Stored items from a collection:
>>>>

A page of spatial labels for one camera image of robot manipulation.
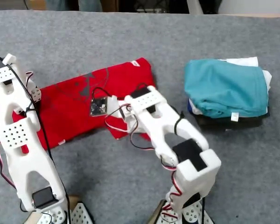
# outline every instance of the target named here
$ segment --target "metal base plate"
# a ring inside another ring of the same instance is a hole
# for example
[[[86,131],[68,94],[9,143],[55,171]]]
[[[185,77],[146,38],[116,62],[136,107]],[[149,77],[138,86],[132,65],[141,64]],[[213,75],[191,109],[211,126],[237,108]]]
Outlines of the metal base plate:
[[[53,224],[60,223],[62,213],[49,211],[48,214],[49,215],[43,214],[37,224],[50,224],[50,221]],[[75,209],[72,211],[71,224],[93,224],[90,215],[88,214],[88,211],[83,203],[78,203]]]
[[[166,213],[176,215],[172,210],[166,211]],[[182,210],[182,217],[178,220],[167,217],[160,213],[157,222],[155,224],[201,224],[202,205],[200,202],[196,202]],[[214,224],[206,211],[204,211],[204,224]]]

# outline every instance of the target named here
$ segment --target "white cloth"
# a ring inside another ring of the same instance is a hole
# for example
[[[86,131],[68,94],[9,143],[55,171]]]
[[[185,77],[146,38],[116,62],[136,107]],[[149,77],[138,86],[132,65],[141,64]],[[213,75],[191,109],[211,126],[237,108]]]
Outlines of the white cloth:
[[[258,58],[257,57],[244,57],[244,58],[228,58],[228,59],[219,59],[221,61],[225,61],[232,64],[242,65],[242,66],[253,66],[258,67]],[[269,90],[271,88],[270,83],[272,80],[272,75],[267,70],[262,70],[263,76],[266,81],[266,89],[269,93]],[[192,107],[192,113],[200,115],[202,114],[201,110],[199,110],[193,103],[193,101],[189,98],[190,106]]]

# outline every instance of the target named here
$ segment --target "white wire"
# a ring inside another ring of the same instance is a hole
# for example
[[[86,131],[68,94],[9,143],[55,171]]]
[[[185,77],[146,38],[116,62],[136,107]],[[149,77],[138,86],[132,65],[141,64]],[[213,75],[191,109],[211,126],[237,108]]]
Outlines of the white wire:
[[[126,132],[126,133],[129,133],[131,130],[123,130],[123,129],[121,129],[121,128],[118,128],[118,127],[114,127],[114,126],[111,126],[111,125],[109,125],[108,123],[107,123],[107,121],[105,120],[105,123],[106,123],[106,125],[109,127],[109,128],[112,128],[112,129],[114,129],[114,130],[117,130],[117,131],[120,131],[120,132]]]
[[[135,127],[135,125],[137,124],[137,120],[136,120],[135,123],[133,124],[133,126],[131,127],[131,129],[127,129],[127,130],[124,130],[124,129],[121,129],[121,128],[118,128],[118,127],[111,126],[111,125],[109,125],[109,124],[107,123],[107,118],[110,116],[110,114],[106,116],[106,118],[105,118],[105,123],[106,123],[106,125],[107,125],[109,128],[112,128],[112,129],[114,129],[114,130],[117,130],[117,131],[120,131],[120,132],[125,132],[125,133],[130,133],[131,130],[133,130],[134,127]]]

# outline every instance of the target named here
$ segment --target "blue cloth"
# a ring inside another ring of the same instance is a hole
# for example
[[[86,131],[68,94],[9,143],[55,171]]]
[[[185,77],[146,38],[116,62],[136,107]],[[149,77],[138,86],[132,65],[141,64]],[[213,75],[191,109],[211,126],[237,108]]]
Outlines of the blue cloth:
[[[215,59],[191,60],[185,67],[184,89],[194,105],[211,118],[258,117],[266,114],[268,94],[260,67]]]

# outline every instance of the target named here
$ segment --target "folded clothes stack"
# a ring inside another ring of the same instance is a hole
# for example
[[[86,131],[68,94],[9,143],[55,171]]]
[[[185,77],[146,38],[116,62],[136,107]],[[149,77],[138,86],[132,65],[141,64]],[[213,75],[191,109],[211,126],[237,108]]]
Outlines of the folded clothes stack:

<<<<

WHAT THIS TASK INVOLVES:
Quote the records above in full, dropping each picture.

PROBLEM SOLUTION:
A page of spatial labels for one camera image of robot manipulation.
# outline every instance of the target named here
$ segment --target "metal base plate"
# a ring inside another ring of the same instance is a hole
# for example
[[[86,131],[68,94],[9,143],[55,171]]]
[[[185,77],[146,38],[116,62],[136,107]],[[149,77],[138,86],[132,65],[141,64]],[[213,75],[191,109],[211,126],[237,108]]]
Outlines of the metal base plate:
[[[53,224],[60,223],[62,213],[49,211],[48,214],[49,215],[43,214],[37,224],[50,224],[50,221]],[[75,209],[72,211],[71,224],[93,224],[90,215],[88,214],[88,211],[83,203],[78,203]]]
[[[166,213],[176,215],[172,210],[166,211]],[[182,210],[182,217],[178,220],[167,217],[160,213],[157,222],[155,224],[201,224],[202,205],[200,202],[196,202]],[[214,224],[206,211],[204,211],[204,224]]]

# outline every instance of the target named here
$ segment --target "white cloth"
# a ring inside another ring of the same instance is a hole
# for example
[[[86,131],[68,94],[9,143],[55,171]]]
[[[185,77],[146,38],[116,62],[136,107]],[[149,77],[138,86],[132,65],[141,64]],[[213,75],[191,109],[211,126],[237,108]]]
Outlines of the white cloth:
[[[258,58],[257,57],[244,57],[244,58],[228,58],[228,59],[219,59],[221,61],[225,61],[232,64],[242,65],[242,66],[253,66],[258,67]],[[269,90],[271,88],[270,83],[272,80],[272,75],[267,70],[262,70],[263,76],[266,81],[266,89],[269,93]],[[192,107],[192,113],[200,115],[202,114],[201,110],[199,110],[193,103],[193,101],[189,98],[190,106]]]

# outline every instance of the target named here
$ segment --target "white wire"
# a ring inside another ring of the same instance is a hole
# for example
[[[86,131],[68,94],[9,143],[55,171]]]
[[[185,77],[146,38],[116,62],[136,107]],[[149,77],[138,86],[132,65],[141,64]],[[213,75],[191,109],[211,126],[237,108]]]
Outlines of the white wire:
[[[126,132],[126,133],[129,133],[131,130],[123,130],[123,129],[121,129],[121,128],[118,128],[118,127],[114,127],[114,126],[111,126],[111,125],[109,125],[108,123],[107,123],[107,121],[105,120],[105,123],[106,123],[106,125],[109,127],[109,128],[112,128],[112,129],[114,129],[114,130],[117,130],[117,131],[120,131],[120,132]]]
[[[135,127],[135,125],[137,124],[137,120],[136,120],[135,123],[133,124],[133,126],[131,127],[131,129],[127,129],[127,130],[124,130],[124,129],[121,129],[121,128],[118,128],[118,127],[111,126],[111,125],[109,125],[109,124],[107,123],[107,118],[110,116],[110,114],[106,116],[106,118],[105,118],[105,123],[106,123],[106,125],[107,125],[109,128],[112,128],[112,129],[114,129],[114,130],[117,130],[117,131],[120,131],[120,132],[125,132],[125,133],[130,133],[131,130],[133,130],[134,127]]]

# outline every instance of the target named here
$ segment --target "blue cloth"
# a ring inside another ring of the same instance is a hole
# for example
[[[86,131],[68,94],[9,143],[55,171]]]
[[[185,77],[146,38],[116,62],[136,107]],[[149,77],[138,86],[132,65],[141,64]],[[213,75],[191,109],[211,126],[237,108]]]
Outlines of the blue cloth:
[[[215,59],[191,60],[185,67],[184,89],[194,105],[211,118],[258,117],[266,114],[268,94],[260,67]]]

# outline every instance of the target named here
$ segment --target "folded clothes stack"
# a ring inside another ring of the same instance is a hole
# for example
[[[86,131],[68,94],[9,143],[55,171]]]
[[[185,77],[146,38],[116,62],[136,107]],[[149,77],[138,86],[132,65],[141,64]],[[213,75],[191,109],[211,126],[237,108]]]
Outlines of the folded clothes stack:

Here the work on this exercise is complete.